Report all lines from the entries below in which "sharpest" appears.

━━ Information provided

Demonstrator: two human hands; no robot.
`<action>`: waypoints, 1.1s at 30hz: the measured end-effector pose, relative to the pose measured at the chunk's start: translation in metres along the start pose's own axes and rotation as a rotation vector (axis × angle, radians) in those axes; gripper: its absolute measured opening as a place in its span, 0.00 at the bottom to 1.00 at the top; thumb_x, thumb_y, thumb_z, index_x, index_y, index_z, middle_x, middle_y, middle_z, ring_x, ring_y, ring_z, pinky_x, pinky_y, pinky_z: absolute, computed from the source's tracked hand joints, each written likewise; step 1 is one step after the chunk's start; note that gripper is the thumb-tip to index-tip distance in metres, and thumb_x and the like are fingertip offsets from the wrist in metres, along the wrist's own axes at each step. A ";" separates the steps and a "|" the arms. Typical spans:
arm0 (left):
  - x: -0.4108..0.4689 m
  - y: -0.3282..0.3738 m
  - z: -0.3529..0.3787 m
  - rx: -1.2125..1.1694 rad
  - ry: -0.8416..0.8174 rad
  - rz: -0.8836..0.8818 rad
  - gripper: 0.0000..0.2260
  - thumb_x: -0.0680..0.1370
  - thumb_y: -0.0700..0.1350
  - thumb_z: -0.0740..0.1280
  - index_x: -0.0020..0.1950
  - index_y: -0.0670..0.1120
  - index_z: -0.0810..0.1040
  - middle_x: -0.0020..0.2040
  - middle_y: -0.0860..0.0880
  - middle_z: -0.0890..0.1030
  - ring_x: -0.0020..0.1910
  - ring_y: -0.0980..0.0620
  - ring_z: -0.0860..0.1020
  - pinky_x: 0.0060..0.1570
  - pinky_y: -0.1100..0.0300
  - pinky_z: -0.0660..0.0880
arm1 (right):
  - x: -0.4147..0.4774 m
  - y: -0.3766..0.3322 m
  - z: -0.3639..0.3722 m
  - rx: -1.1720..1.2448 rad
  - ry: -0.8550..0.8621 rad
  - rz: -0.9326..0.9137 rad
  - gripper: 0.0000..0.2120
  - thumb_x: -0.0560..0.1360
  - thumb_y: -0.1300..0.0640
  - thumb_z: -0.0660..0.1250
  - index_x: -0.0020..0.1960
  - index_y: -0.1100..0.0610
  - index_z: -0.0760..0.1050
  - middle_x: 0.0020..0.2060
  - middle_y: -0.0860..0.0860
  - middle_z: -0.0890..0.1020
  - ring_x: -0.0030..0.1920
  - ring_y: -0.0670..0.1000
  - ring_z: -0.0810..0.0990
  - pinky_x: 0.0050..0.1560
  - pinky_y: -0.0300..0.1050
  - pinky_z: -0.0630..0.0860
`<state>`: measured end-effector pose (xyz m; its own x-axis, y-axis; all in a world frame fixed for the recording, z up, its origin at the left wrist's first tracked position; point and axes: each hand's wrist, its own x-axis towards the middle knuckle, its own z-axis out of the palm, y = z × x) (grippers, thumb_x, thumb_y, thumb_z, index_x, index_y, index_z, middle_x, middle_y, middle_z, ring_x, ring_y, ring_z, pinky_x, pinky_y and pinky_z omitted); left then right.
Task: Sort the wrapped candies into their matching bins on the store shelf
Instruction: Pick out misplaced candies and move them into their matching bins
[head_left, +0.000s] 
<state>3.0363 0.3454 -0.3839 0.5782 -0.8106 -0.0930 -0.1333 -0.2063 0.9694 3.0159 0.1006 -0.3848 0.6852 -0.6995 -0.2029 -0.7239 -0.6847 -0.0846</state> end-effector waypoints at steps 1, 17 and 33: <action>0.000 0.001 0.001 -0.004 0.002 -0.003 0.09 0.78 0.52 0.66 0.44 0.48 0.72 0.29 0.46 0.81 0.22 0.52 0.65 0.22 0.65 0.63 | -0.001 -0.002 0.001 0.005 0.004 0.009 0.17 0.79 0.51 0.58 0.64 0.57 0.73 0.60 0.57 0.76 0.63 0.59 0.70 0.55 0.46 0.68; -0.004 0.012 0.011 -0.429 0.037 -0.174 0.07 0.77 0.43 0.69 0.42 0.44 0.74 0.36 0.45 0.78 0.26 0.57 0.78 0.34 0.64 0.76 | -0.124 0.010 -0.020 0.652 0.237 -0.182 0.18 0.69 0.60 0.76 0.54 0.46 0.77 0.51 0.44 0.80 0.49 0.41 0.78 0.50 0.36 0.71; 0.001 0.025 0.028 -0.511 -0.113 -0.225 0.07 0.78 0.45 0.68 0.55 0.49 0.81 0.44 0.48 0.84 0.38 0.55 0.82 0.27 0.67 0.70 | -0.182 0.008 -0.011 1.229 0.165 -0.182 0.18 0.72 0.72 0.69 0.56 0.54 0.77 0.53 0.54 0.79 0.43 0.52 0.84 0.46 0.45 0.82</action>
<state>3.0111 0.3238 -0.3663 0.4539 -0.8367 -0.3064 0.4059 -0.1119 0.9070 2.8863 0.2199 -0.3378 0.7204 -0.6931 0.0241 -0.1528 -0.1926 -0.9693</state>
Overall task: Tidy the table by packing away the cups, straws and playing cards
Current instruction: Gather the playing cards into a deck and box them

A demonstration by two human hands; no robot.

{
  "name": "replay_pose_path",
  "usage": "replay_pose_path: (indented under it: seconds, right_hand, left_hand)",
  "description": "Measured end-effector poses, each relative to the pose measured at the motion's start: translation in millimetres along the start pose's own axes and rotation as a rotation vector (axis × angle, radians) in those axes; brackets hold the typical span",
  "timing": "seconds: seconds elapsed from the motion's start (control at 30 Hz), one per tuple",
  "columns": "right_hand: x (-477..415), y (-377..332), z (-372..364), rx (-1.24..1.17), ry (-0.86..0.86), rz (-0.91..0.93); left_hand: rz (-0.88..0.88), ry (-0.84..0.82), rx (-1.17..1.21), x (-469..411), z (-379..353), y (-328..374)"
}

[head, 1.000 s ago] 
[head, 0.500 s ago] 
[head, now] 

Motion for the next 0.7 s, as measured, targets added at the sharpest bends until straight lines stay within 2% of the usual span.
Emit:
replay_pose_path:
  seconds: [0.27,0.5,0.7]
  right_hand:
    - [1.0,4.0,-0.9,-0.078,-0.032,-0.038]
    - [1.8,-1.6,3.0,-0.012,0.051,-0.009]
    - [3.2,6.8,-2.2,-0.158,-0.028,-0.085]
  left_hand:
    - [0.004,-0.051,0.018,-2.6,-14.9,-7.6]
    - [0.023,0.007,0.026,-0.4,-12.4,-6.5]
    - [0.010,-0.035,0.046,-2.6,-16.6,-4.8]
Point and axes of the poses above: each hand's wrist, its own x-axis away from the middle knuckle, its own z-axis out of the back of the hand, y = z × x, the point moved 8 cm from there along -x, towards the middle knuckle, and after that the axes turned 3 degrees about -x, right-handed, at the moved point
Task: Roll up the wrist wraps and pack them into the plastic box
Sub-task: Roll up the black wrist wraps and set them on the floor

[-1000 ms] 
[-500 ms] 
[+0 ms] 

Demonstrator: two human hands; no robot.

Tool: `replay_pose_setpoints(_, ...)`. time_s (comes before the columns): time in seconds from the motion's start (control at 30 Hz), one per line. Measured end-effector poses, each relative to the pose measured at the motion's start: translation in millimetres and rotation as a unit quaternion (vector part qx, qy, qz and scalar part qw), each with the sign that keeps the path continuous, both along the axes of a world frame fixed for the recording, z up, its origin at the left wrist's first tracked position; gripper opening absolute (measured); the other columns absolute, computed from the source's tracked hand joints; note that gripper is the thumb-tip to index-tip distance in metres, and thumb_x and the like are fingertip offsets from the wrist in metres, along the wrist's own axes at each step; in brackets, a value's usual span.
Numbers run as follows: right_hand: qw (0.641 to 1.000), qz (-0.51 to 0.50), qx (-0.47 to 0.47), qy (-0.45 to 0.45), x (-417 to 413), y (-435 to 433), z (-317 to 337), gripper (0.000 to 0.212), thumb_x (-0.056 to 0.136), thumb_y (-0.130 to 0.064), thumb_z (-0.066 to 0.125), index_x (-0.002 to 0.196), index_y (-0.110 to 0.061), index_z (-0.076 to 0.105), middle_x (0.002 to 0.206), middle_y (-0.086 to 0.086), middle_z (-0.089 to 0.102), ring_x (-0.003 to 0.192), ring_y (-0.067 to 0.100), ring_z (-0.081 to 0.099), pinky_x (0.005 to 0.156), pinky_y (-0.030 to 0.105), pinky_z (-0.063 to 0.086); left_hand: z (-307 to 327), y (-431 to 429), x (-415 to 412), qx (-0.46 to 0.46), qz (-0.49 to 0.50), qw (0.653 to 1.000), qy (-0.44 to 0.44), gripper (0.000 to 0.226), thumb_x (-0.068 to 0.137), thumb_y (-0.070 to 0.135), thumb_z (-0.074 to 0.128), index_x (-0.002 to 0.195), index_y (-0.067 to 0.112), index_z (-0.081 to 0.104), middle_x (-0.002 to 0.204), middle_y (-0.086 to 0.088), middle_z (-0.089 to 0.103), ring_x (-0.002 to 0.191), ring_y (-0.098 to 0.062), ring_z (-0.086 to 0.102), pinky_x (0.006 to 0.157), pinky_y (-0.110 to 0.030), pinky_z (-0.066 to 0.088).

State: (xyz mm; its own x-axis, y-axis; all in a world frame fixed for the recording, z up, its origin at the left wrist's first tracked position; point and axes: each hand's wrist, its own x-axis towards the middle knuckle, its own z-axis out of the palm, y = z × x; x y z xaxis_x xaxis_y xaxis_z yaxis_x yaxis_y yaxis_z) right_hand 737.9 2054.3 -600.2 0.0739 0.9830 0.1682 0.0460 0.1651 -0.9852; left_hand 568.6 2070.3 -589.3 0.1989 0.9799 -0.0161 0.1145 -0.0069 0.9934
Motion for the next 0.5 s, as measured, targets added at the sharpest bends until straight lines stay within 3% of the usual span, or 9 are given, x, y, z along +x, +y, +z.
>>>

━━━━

### Answer box
Motion for the next 0.7 s, as measured, targets added at the sharpest bends until straight lines stay within 2% of the usual span.
Motion for the next 0.5 s, as measured, targets added at the sharpest bends until straight lines stay within 3% of the usual span, or 9 are given, x, y, z along +x, +y, +z.

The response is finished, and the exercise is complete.